The Dakota aquifer in northwest Iowa consists of sandstones in the Dakota Formation. It underlies most of the study area and is the most extensive source of ground water in the area. Individual sandstone beds are from less than 10 to more than 150 feet thick. The cumulative thickness of sandstone is more than 200 feet throughout much of the area. The aquifer is confined by overlying Cretaceous limestone and shale, Quaternary glacial deposits and loess. The underlying confining material is shale of the Dakota Formation, undifferentiated Paleozoic age rocks, or Precambrian crystalline rock.
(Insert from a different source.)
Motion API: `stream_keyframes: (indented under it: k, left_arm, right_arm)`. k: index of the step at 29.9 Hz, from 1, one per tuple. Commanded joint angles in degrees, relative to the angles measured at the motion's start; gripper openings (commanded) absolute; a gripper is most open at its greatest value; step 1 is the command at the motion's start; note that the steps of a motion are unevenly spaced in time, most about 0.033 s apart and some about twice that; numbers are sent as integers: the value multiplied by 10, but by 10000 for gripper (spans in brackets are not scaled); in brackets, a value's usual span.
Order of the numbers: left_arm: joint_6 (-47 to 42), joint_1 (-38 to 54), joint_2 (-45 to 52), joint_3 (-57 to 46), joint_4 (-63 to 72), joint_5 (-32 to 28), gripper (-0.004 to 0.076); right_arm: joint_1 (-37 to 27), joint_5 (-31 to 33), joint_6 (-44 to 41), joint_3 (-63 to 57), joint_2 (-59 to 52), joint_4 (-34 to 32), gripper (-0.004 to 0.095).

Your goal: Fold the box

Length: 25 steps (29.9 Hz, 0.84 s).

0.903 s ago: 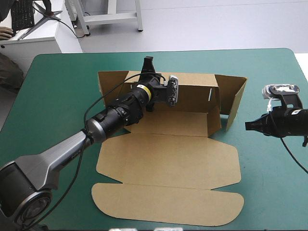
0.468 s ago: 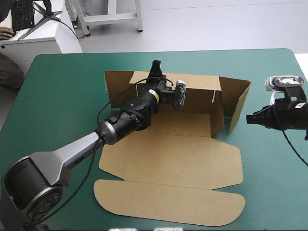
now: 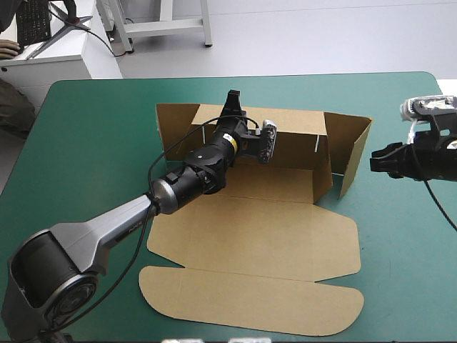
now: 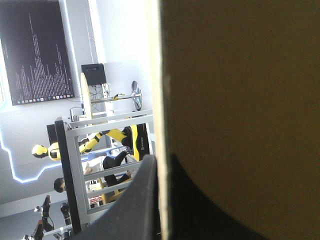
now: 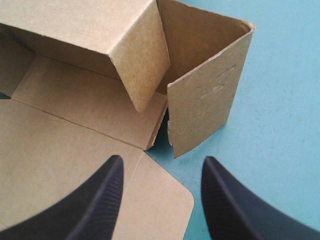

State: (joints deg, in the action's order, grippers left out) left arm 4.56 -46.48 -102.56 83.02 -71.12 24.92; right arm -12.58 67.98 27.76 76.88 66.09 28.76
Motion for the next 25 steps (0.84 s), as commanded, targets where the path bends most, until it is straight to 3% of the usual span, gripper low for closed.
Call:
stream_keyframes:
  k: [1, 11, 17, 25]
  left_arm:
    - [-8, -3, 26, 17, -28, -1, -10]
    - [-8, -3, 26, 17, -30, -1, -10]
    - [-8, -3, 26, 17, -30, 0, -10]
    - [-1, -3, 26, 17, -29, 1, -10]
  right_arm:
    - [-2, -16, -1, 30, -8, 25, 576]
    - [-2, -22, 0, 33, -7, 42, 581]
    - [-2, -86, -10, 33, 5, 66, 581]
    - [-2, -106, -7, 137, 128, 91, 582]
Water flows through the aquifer from the north-central part of the study area to the east, south and southwest. Recharge is dominantly by infiltration from the land surface through the confining materials. Discharge is to underlying Paleozoic aquifers and to the alluvium and glacial outwash deposits along the Missouri and Big Sioux Rivers in the southwest part of the area. Flow components toward bedrock valleys may reflect discharge to Quaternary sand and gravel deposits in these valleys.
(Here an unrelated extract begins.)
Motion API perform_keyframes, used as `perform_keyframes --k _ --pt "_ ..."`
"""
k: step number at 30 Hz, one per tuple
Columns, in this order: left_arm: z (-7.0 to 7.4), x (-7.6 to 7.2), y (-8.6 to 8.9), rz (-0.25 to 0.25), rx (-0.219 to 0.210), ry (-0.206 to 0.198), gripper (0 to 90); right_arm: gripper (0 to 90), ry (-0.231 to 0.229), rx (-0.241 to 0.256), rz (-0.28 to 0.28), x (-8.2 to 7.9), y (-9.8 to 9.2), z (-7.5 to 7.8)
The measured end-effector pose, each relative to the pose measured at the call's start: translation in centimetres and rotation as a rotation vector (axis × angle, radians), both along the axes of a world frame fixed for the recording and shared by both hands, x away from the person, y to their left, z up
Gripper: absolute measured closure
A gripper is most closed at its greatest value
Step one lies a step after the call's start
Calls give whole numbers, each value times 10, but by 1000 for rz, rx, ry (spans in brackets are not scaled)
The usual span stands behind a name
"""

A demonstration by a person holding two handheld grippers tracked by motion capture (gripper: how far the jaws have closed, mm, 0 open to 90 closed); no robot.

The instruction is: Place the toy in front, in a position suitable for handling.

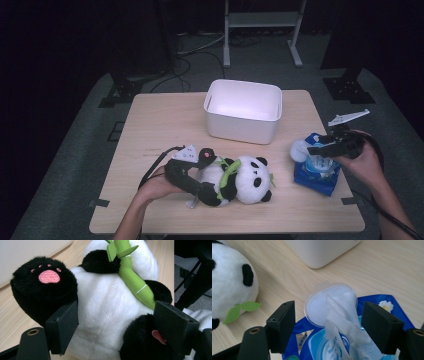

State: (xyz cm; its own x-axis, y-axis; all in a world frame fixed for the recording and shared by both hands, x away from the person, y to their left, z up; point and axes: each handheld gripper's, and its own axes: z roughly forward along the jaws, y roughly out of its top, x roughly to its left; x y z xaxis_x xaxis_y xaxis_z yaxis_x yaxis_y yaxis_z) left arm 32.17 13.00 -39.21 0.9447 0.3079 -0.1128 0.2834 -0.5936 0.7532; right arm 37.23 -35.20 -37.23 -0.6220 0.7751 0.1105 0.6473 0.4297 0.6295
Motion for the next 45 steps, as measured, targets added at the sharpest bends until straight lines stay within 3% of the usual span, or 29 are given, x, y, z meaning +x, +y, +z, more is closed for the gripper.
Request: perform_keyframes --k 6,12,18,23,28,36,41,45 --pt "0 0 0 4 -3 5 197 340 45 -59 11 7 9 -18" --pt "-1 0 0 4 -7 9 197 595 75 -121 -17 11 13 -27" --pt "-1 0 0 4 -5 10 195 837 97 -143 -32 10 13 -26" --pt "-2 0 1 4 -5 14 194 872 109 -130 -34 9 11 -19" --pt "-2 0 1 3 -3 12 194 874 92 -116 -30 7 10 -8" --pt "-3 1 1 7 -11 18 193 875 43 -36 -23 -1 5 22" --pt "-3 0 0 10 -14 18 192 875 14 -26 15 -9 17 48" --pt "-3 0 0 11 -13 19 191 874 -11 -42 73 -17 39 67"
Pumping tests conducted in the study area indicate a narrow range of hydraulic conductivities of the Dakota aquifer, from 37 to 50 feet per day. Consequently, an average hydraulic conductivity of 40 feet per day was used to estimate the potential yield to wells completed in the aquifer. Yields of more than 250 gallons per minute can be expected throughout much of the study area and more than 1000 gallons per minute could be produced in some areas.
The quality of water from the Dakota is a calcium, magnesium, sulfate type. It is generally suitable for irrigation purposes, based on comparisons of sodium adsorption ratios and electrical conductivities. In some areas the aquifer has water with high salinity hazard that may restrict its use to irrigation of only well drained types of soil. The concentration of radium226 and other radionuclides exceed recommended limits at several sites.
The quality of water pumped from the aquifer may be altered by induced leakage from the underlying aquifers in Paleozoic age rocks if withdrawals reverse the pattern of natural flow from the Dakota into the Paleozoic aquifers. Evidence for such a reversal exists in the area around the city of LeMars.